Macy’s (NYSE:M) has turned down a $5.8 billion takeover bid from investment firms Arkhouse Management and Brigade Capital Management, citing concerns about the financing plan’s viability and a perceived lack of compelling value. The investment firms proposed $21 per share for the remaining Macy’s stock they don’t already own.
The rejection follows Macy’s recent announcement of laying off about 3.5% of its total workforce, approximately 2,350 employees, and the closure of five locations as part of ongoing efforts to navigate a challenging retail landscape.
Macy’s board reviewed the proposal from Arkhouse and Brigade and expressed reservations not only about the financing plan but also about the overall value offered. Jeff Gennette, outgoing chairman and CEO of Macy’s, stated, “Following careful consideration and efforts to gather additional information from Arkhouse and Brigade, the board determined that Arkhouse and Brigade’s proposal is not actionable and that it fails to provide compelling value to Macy’s Inc. shareholders.”
The company remains open to opportunities that align with the best interests of the company and its shareholders. Tony Spring is set to take over as president and CEO of Macy’s in the coming month.
Neil Saunders, managing director of GlobalData, suggests that Macy’s management may not be inclined to pursue a deal, particularly one with a real-estate-focused approach like that of Arkhouse. While acknowledging the challenges Macy’s faces in revitalizing its retail fundamentals, Saunders warns that monetizing real estate without strengthening the core retail business could result in short-term gains but harm long-term prospects.

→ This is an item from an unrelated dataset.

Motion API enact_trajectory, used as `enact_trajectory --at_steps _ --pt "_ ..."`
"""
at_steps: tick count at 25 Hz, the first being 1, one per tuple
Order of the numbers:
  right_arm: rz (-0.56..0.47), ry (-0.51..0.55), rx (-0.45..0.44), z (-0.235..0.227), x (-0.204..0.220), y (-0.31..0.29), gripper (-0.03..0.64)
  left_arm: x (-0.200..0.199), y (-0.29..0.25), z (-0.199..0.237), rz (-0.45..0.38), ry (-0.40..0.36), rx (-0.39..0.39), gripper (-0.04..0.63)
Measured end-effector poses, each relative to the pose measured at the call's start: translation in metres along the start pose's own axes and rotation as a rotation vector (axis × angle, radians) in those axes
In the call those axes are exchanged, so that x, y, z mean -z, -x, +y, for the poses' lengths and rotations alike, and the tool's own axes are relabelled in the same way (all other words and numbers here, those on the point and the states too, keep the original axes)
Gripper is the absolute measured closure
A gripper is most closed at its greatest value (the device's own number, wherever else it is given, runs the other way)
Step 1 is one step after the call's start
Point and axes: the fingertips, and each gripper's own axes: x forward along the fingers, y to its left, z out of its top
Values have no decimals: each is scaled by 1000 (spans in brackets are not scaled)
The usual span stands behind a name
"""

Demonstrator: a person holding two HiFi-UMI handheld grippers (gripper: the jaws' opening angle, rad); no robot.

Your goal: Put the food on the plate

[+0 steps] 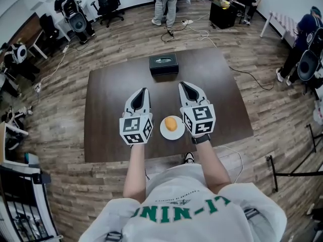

The rejection comes amid pressure on department stores, including Macy’s, to boost sales in a post-pandemic world. Many department stores struggled to compete with online rivals even before the pandemic, and the subsequent store shutdowns during the health crisis pushed some to the brink of bankruptcy.
Macy’s has been implementing strategic measures to enhance its sales, including the expansion of small-format stores to cater to consumers seeking more convenient locations. The company aims to add up to 30 new small-format locations by the fall of 2025, bringing the total to approximately 42.
Shares of Macy’s Inc. rose nearly 4% in response to the news, reaching $18.31 in morning trading. The rejection reflects Macy’s commitment to assessing opportunities that align with its long-term objectives and shareholder value.